Boxes 116-1 and 116-2 include some of the presenting symptoms and physical signs of patients with split cord malformations.19 In general, signs and symptoms fall into three categories: (1) cutaneous abnormalities, (2) pain, and (3) neurologic deficits (from spinal cord traction).

In newborns and infants in whom neurologic deficits may not yet have developed, cutaneous lesions bring the child to the attention of the neurosurgeon. Most commonly, a patch of hair or hypertrichosis is noted in the thoracic or lumbosacral midline dorsally. This hair, usually coarse and long, is sometimes referred to as faun’s tail. The surrounding skin is associated with an intradermal angiomatous malformation, giving the skin a pinkish blue color. In addition, a dermal sinus, lipoma, abnormally protuberant spinous process, or meningocele may be associated with the spur.

As the child develops, begins to walk, and acquires bowel and bladder control, the neurologic sequelae of split cord malformations usually appear. Hypoplastic lower extremity and foot deformities sometimes are present at birth. Progressive kyphoscoliosis also may become noticeable. With the onset of walking, a limp, an ulcer secondary to areas of anesthesia, and the new onset of bowel or bladder incontinence after a period of normally developed continence all indicate tethering. Although spasticity and other long-tract signs are not common, hyporeflexia and loss of sensation in the sacral dermatomes are common.

If the patient with split cord malformation has successfully progressed through development with few or none of the aforementioned symptoms, the most common complaint, particularly in older children and adults, is back or leg pain.20 This pain may be due to subtle concomitant scoliosis or to the spinal bony deformity itself. The presence of unilateral symptoms is a key difference in the presentation of split cord malformation versus tethered cord syndrome.

Diagnostic Aids

Aids that confirm the diagnosis of split cord malformation usually are radiologic. Although plain radiographs or unenhanced CT scans of the spine may reveal the bony spur, a widened interpedicular distance, spina bifida occulta, or other segmental vertebral anomalies, MRI in all three axes can be more revealing and is the preferred procedure (Figs. 116-4 to 116-7).

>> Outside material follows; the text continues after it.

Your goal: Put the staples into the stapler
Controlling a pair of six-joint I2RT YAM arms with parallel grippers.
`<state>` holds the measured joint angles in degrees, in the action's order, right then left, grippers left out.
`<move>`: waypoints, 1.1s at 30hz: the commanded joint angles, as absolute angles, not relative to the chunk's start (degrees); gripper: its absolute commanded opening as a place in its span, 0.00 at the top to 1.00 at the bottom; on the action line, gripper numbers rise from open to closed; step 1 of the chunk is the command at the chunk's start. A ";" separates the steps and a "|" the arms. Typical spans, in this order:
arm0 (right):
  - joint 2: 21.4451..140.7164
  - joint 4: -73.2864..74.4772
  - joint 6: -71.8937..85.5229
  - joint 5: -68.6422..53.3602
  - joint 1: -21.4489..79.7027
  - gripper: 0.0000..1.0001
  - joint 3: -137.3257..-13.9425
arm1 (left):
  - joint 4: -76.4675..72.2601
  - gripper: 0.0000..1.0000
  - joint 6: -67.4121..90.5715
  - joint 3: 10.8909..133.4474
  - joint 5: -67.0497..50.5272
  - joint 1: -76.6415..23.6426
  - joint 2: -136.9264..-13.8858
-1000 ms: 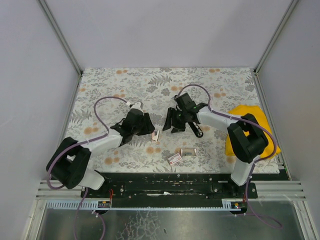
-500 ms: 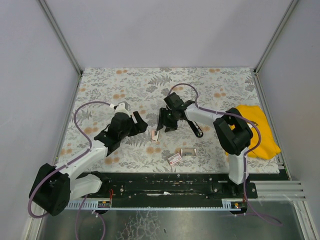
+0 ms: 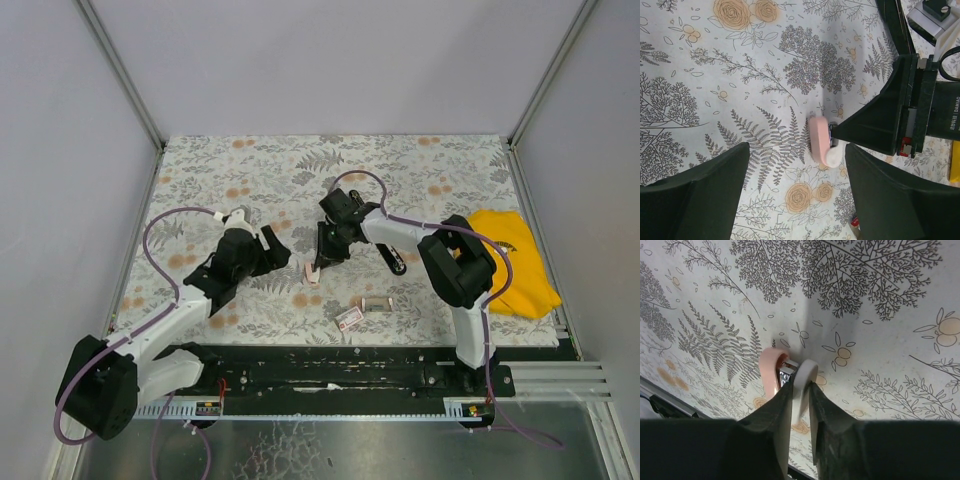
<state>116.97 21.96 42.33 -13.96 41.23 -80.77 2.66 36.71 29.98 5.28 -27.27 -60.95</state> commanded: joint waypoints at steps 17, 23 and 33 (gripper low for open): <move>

Associated lipomas, hydromyelia, and other intraspinal and intradural defects also may be observed incidentally, allowing for a more focused treatment approach. If there are any questions or further clarification is required, myelography and postmyelographic CT best delineate the hemicords, the dural sac, and the presence and extent of the intervening bony septum (Fig. 116-8).21 Plain and CT myelography may reveal aberrant nerve roots, intradural bands, a thickened filum terminale, or a concomitant intradural lipoma. In addition, a recent study22 reported an incidence of abnormal urologic dynamic studies as high as 75% in patients with SCM, despite a lack of symptoms. Therefore, obtaining preoperative and postoperative urologic dynamic studies may be of some benefit. Again, as in the tethered cord syndrome, the entire spinal cord should be imaged.